Antidepressant Medication Use in Pregnancy

Barbara Hackley, CNM, MSN

Disclosures

J Midwifery Womens Health. 2010;55(2):90-100. 

In This Article

Physiology of Depression

Little is understood about the physiology of normal mood, much less the physiology associated with mental illness. Twin studies have clearly documented that genetics play an important, but not exclusive, role in the lifetime risk of developing depression; genetic effects have been estimated to account for 37% (95% confidence interval [CI], 31%–42%) of the risk of developing depression compared to 63% (95% CI, 58%–67%) for individual risk factors.[11] Indeed, it appears that the etiology of depression is multifactorial (i.e., some environmental insult, such as severe stress or illness, interacts with an underlying vulnerability and leads to the development of depression).[12]

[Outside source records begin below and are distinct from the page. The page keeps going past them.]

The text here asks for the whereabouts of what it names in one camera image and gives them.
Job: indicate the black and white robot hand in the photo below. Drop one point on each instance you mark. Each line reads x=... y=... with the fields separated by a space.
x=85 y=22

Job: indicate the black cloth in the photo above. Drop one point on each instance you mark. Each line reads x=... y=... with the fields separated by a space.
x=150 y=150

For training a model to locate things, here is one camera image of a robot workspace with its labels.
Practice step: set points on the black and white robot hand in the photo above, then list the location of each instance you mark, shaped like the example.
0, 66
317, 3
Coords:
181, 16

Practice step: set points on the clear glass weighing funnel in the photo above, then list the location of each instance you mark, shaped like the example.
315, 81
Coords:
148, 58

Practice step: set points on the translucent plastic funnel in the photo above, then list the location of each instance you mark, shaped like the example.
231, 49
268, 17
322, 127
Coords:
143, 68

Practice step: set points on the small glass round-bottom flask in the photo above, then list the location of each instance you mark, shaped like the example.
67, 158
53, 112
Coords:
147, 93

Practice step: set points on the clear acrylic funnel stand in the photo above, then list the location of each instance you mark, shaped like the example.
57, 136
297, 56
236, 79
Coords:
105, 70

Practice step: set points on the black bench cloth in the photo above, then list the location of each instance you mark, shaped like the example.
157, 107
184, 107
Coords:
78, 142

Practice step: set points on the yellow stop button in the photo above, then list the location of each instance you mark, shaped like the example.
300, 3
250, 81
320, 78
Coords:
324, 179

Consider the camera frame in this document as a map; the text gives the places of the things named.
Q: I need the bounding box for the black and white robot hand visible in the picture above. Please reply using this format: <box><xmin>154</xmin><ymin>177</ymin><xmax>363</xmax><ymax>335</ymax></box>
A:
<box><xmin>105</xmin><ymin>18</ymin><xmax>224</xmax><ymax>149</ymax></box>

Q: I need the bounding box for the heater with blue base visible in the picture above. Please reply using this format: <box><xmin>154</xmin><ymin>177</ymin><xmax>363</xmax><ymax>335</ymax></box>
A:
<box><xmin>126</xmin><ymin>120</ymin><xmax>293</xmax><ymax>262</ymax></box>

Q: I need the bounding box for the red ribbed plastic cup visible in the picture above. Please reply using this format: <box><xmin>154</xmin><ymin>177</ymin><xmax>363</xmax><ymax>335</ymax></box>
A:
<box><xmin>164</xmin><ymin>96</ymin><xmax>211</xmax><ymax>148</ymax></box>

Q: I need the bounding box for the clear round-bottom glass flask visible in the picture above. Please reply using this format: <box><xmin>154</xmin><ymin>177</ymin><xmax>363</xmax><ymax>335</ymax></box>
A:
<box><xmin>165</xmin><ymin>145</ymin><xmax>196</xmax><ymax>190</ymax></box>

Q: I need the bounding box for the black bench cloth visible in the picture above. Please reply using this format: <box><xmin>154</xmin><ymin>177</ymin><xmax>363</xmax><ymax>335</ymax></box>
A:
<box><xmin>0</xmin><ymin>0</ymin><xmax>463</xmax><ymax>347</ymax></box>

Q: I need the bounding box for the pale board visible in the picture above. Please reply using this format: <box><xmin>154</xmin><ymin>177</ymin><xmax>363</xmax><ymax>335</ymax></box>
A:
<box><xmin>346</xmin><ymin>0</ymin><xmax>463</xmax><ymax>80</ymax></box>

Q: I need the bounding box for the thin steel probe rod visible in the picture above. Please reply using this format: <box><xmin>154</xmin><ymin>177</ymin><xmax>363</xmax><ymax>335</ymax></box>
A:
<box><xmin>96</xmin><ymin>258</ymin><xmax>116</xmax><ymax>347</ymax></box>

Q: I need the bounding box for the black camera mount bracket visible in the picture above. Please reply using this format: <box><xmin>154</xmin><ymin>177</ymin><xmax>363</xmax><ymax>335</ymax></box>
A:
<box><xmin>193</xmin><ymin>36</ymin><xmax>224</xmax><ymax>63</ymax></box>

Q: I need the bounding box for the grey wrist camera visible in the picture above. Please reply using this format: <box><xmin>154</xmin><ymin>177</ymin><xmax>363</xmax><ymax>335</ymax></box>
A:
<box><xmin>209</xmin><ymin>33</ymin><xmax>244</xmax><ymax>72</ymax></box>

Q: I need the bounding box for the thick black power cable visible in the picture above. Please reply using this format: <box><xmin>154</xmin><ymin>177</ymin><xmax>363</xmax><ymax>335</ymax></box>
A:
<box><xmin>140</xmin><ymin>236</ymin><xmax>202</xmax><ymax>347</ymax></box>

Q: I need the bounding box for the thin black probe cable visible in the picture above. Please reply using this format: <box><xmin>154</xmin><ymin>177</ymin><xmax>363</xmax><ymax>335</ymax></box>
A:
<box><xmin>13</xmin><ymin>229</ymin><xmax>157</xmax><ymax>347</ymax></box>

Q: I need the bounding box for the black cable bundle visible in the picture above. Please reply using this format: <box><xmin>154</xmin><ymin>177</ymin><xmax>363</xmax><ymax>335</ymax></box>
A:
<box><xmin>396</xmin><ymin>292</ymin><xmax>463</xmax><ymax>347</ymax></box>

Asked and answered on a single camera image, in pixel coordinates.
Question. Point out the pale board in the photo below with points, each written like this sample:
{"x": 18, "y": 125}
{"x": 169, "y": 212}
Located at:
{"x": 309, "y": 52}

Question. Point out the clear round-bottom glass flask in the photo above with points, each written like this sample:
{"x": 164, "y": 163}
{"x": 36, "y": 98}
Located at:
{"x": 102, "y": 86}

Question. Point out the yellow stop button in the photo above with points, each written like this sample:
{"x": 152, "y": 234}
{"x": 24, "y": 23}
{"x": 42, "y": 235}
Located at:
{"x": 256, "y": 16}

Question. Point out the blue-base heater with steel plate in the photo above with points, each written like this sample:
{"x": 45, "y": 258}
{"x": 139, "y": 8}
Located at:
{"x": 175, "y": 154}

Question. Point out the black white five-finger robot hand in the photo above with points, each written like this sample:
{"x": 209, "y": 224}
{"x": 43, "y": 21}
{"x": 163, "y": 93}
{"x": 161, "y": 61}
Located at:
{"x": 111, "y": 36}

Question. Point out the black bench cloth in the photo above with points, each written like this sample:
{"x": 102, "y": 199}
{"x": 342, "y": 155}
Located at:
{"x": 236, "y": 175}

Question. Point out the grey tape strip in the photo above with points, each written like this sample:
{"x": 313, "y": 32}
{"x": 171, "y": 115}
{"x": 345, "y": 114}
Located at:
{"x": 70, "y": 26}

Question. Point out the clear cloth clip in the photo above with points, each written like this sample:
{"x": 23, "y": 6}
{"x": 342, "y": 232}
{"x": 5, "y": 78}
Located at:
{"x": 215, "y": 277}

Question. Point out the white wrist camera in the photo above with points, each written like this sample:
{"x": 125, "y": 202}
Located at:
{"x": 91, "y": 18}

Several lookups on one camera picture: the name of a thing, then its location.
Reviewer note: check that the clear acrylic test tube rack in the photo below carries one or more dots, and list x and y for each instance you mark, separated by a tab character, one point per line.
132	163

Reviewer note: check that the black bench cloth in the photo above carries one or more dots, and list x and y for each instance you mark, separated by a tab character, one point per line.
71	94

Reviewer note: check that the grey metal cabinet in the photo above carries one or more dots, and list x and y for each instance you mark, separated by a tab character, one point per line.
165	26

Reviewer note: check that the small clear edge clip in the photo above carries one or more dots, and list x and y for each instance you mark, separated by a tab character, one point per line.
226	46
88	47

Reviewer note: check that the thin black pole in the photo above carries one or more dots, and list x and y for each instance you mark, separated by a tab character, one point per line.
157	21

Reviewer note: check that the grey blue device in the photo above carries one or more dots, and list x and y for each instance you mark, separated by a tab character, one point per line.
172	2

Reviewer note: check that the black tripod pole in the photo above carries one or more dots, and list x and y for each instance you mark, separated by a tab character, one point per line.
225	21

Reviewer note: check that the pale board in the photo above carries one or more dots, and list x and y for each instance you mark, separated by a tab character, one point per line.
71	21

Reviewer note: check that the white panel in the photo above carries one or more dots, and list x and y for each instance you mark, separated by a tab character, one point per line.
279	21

Unlike other neurologic diseases, such as Parkinson disease, which tend to affect an identified region of the brain, depression seems to affect multiple areas of the brain including the prefrontal cortex, hippocampus, amygdala, and thalamus.[12] Depression results from abnormalities in the interactions between neurotransmitters and hormones in the brain, such as the hypothalamus-pituitary-adrenal (HPA) axis; noradrenergic, serotonergic, and dopaminergic systems; neuropeptides; and brain-derived neurotrophic factor (BDNF), and can lead to structural changes in the brain.[13]

The serotonergic, nonadrenergic, and dopaminergic systems work closely together, but each is thought to have slightly different effects.[13] Key neurotransmitters in these systems include serotonin, norepinephrine, and dopamine.[14] Serotonin is formed from the essential amino acid tryptophan. Serotonin is found in highest levels in the basal ganglia, frontal cortex, hypothalamus, and limbic system. It is thought to regulate sleep, pain sensitivity, sexual function, and appetite, and helps to maintain the integrity of the synaptic junction. Both norepinephrine and dopamine are formed from tyrosine. Norepinephrine-sensitive neurons are found in the fore- and midbrain, locus coeruleus, cerebellum, and spinal cord. The nonadrenergic system is thought to work in concert with the prefrontal cortex in modulating behavior and attention and with the amygdala to impart an emotional component to memory. Dopamine neurons are found mainly in the midbrain and pituitary gland and in the nigrostriatal, mesolimbic, and mesocortical pathways. These pathways are critical and affect motor function, reward and motivation centers, memory, and attention.

Each system is comprised of two different types of pre-and postsynaptic receptors: excitatory and inhibitory.[15] For example, when under stress, serotonin is released into the synaptic cleft, where it binds to the postsynaptic receptors on other neurons and transmits the signal onward. Some serotonin will also be transported back into the presynaptic receptors from which it was originally released by serotonin transporters.[16] This completes the feedback loop. Serotonin is then stored in presynaptic receptors for future use or is metabolized by monamine oxidase and excreted in urine.[16] The other neurotransmitters act similarly. Serotonin receptors appear to be more numerous and heterogeneous than norepinephrine receptors.[15]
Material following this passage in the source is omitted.